Interview with Bruce Hernandez, first Founders Circle Donor and Newest VDF Director

Interview with Bruce Hernandez, first Founders Circle Donor and Newest VDF Director

At five feet eight with a trim athletic build and passion to excel, Bruce Hernandez passionately pursues his skiing and cycling interests when time allows. His “day job” in the private equity business world is identifying, building and ultimately selling middle market businesses in the media, communications, education and tech-enabled business services industry.

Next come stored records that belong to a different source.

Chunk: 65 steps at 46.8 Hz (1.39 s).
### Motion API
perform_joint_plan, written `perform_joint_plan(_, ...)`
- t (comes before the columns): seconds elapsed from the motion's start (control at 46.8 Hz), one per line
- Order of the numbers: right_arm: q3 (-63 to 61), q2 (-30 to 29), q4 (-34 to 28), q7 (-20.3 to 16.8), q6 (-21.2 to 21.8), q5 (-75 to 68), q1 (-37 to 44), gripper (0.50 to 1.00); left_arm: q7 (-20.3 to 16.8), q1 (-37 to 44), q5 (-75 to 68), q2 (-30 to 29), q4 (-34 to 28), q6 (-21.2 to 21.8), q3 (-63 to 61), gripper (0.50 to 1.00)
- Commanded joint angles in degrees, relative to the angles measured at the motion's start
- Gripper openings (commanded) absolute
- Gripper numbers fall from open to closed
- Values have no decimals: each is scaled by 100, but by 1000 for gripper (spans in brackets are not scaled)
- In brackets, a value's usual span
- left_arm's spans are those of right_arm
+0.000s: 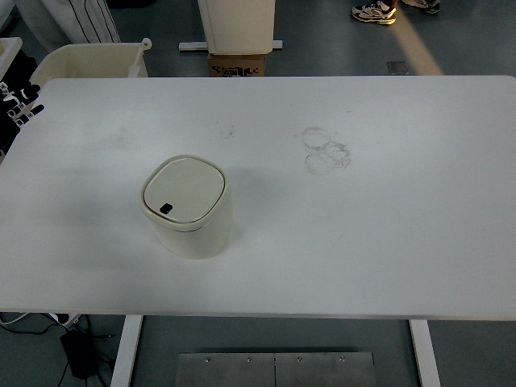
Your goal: Open trash can
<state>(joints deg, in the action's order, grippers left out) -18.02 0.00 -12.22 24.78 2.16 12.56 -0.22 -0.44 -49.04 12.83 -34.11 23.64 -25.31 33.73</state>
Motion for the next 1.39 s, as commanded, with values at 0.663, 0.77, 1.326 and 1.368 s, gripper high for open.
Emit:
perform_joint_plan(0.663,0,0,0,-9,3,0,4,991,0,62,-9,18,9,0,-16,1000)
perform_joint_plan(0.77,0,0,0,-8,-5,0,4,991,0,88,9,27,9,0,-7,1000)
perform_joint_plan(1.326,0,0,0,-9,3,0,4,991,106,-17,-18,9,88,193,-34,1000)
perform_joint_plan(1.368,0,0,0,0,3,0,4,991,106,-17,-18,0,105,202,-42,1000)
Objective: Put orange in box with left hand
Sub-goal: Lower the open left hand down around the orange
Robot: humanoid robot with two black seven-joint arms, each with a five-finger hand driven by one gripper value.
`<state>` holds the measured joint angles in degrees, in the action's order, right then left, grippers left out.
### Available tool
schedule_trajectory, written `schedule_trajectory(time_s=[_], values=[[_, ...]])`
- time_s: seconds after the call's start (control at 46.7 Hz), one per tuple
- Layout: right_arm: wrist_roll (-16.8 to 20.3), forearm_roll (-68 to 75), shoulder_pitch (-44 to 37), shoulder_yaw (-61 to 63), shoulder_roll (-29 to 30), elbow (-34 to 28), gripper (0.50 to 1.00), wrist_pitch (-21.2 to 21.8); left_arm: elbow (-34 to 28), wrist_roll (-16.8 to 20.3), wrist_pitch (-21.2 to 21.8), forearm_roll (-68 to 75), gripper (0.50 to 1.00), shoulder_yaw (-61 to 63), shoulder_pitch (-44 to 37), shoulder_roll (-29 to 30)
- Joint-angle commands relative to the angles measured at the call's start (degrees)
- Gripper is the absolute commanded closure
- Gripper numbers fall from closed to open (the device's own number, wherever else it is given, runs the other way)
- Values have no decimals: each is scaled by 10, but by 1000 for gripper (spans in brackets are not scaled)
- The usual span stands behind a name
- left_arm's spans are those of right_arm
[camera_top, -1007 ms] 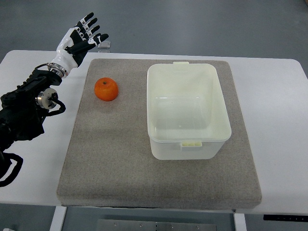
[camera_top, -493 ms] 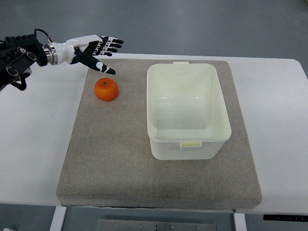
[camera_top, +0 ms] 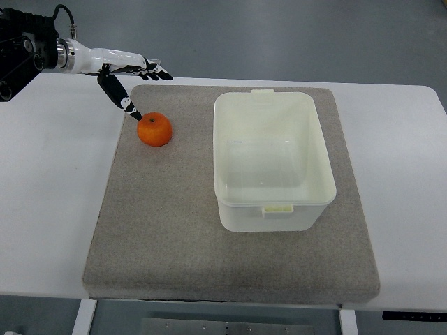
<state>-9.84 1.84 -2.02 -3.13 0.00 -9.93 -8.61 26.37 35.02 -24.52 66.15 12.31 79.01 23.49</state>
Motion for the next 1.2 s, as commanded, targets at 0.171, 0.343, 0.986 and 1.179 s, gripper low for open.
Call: schedule_trajectory(time_s=[0.171,0.343,0.986,1.179], values=[[0,0,0,1,0,0,574,0,105,0,93,69,527,1,-2,21],[0,-1,0,1,0,0,574,0,141,0,91,122,525,11,4,44],[0,0,0,0,0,0,574,0,132,0,134,169,516,14,-17,49],[0,0,0,1,0,0,574,0,132,0,137,168,510,14,-29,48]])
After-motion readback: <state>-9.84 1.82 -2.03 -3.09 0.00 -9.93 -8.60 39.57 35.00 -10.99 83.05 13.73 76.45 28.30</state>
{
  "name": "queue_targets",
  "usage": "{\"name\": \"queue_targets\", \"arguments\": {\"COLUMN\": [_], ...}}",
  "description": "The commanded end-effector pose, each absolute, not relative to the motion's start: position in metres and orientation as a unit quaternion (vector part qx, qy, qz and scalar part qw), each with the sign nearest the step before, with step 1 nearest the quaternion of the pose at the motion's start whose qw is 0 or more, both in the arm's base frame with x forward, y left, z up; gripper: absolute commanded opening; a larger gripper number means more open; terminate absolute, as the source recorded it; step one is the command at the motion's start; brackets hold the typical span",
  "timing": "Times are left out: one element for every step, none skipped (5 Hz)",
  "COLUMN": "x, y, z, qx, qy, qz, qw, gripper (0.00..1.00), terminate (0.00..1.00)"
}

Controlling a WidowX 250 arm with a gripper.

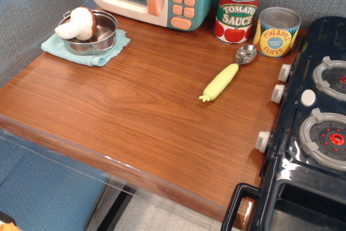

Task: Move the mushroom to the bottom middle of the table

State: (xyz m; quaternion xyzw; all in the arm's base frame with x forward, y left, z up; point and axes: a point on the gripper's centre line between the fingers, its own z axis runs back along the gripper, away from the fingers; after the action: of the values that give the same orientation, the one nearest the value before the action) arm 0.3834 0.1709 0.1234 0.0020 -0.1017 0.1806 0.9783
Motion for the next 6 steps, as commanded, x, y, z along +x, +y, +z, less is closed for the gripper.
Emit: {"name": "queue_targets", "arguments": {"x": [0.383, 0.391, 0.4, 0.409, 0.415, 0.413], "y": [0.171, 0.191, 0.205, 0.214, 0.222, 0.224], "z": [0.123, 0.114, 0.096, 0.083, 0.074, 0.064], "qx": [0.002, 0.012, 0.019, 0.039, 0.067, 0.075], "qy": [-0.102, -0.096, -0.076, -0.063, -0.057, -0.047], "qz": [0.181, 0.209, 0.232, 0.242, 0.246, 0.25], "qw": [0.978, 0.973, 0.97, 0.967, 0.965, 0.964], "gripper": [1.0, 1.0, 1.0, 1.0, 1.0, 1.0], "terminate": [0.0, 0.0, 0.0, 0.0, 0.0, 0.0]}}
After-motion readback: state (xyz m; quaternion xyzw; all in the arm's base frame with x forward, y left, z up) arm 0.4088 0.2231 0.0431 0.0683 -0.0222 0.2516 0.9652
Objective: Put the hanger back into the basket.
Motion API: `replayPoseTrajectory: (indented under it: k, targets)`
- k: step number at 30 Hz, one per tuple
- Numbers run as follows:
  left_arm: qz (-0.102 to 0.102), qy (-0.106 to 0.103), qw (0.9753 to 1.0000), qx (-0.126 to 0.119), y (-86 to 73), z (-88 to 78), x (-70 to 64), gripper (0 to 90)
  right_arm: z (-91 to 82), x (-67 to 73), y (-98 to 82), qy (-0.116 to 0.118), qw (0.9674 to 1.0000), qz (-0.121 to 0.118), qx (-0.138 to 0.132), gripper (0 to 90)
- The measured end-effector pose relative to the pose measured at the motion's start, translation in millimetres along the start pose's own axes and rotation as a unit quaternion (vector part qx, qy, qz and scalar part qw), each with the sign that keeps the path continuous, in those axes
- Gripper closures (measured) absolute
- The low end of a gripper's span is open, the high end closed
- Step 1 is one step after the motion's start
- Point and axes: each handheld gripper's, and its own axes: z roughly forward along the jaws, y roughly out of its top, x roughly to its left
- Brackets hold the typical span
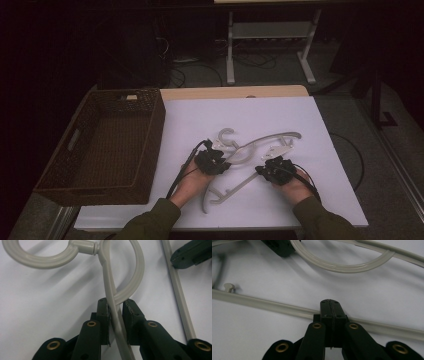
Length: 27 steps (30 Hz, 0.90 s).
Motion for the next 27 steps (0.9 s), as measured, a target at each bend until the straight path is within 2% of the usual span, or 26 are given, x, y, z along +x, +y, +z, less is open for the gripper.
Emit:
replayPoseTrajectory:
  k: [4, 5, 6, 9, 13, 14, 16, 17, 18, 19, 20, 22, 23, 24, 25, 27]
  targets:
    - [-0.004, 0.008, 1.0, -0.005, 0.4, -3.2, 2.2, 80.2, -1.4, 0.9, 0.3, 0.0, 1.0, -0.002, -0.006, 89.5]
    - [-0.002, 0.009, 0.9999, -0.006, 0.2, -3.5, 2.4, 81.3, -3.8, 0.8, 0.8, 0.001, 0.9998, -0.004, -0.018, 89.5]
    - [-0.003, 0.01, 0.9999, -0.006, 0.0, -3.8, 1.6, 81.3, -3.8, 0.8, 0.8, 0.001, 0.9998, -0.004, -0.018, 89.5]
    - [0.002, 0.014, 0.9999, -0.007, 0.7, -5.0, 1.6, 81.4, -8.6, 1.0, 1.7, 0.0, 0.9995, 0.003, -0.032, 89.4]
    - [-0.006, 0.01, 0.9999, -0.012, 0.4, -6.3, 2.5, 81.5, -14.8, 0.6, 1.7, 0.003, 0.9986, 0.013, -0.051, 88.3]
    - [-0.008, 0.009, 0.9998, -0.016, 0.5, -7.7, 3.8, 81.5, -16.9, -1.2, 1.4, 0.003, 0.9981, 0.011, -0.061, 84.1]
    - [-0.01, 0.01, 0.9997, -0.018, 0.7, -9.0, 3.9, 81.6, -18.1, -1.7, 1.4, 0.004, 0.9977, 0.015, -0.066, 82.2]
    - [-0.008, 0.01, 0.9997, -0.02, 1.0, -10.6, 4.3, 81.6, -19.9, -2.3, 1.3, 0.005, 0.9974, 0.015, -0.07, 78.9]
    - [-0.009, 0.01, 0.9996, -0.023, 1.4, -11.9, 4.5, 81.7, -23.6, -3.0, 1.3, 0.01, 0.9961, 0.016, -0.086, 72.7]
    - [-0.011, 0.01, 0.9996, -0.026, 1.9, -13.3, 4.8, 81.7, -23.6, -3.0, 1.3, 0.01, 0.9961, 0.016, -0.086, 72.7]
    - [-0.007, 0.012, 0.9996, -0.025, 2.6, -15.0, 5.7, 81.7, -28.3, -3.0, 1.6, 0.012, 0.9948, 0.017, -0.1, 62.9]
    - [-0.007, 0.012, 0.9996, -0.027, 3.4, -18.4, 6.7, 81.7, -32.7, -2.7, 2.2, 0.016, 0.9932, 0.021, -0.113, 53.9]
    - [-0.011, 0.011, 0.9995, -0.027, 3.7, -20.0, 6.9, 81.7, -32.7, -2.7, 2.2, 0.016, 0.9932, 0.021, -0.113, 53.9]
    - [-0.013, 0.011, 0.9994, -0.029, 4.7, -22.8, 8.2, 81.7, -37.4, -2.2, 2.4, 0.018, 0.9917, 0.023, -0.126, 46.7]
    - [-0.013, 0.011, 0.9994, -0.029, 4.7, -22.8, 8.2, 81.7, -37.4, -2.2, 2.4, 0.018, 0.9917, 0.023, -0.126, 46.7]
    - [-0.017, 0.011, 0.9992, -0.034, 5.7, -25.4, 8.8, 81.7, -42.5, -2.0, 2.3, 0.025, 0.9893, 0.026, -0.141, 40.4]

In 2000, after an operating career as a CFO building, merging and selling companies in the cable TV and wireless carrier businesses, Bruce became a founding partner of Spire Capital Partners, a private equity company. Spire has managed more than $1.2 Billion of capital through investments and partnerships in more than 30 portfolio companies primarily in the media, communications, information services and tech-enabled business services industries. His experience in sports-related companies includes the Professional Bull Riders (“PBR”) and Just Marketing International (“JMI”) the global leader in motorsports marketing acting as an independent, full-service agency representing corporations, leagues, teams and athletes in all forms of motorsports worldwide. 

Bruce takes an active role in both sourcing and overseeing Spire’s portfolio company investments and has served as a board chairman or director in a number of Spire portfolio companies. We met up with him to discuss his interest in cycling and the work of the Velodrome Development Foundation.

Q: What’s your interest in cycling and why have you joined the board of Velodrome Development Foundation?

I have been an avid cyclist as well as a big fan of the sport for over 40 years.  When Dave Chauner presented me the opportunity to join the board of the Velodrome Foundation, I enthusiastically accepted immediately.   This is one of those rare opportunities where one of my personal passions has come together with my ability to contribute meaningfully to a project that can provide tremendous benefit to the community.  It was a “no brainer.”

Q: Tell us about your experiences helping to grow PBR and the motorsports company, JMI into multi-million dollar sports properties.

In my role as a partner in a private equity firm, I had the rare opportunity to be involved in 2 unique sports properties: the Professional Bull Riders and JMI, the world’s largest motorsports marketing agency.  With the PBR, we had a unique perch from which to shape and observe a “peripheral” sport go mainstream and secure major television rights, an enhanced digital platform, expansion across the globe and most importantly, an acceptance in the US market as a major sports and entertainment property consistently filling venues such as Madison Square Garden on an annual basis.  Similarly, the growth of JMI was exciting as what was historically a NASCAR and domestic focused business, quickly became a global powerhouse focused on international properties such as Formula 1.

Q: Despite cycling’s popularity, as an American sports business it is way below the radar of auto racing and bull riding. Do you think track cycling has the ingredients to become a viable sports property? 

I certainly do believe that track cycling has all the ingredients to break through and command a broad audience much larger than the niche position that it currently occupies.  The blending today of sports and entertainment that audiences desire, as well as the mandatory digital audience interaction, plays exceptionally well with a professionally run track cycling product.  It’s truly a huge opportunity to partner with local communities to provide family focused events and serve the growing cycling community.

Q: What are the biggest challenges facing velodrome development and what will it take to overcome them?

A project such as Velodrome development is undoubtedly a complex one.  In particular, it will take the cooperation of many commercial, governmental and not-for-profit organizations in order to ensure success.  While complex, I am confident that the progress made to date with the NSEC (National Sports and Events Center) is indicative of a common sense of purpose that has been created by World Cycling Limited, Sports Facilities Advisory and the Velodrome Development Foundation. What excites me is that their core vision for the National Velodrome as focal point of a mixed use facility has attracted the interest of Activated Capital, a significant real estate developer, as well as community leaders at the city, county, state and even national levels. These are critical components that will provide the momentum the project needs to succeed.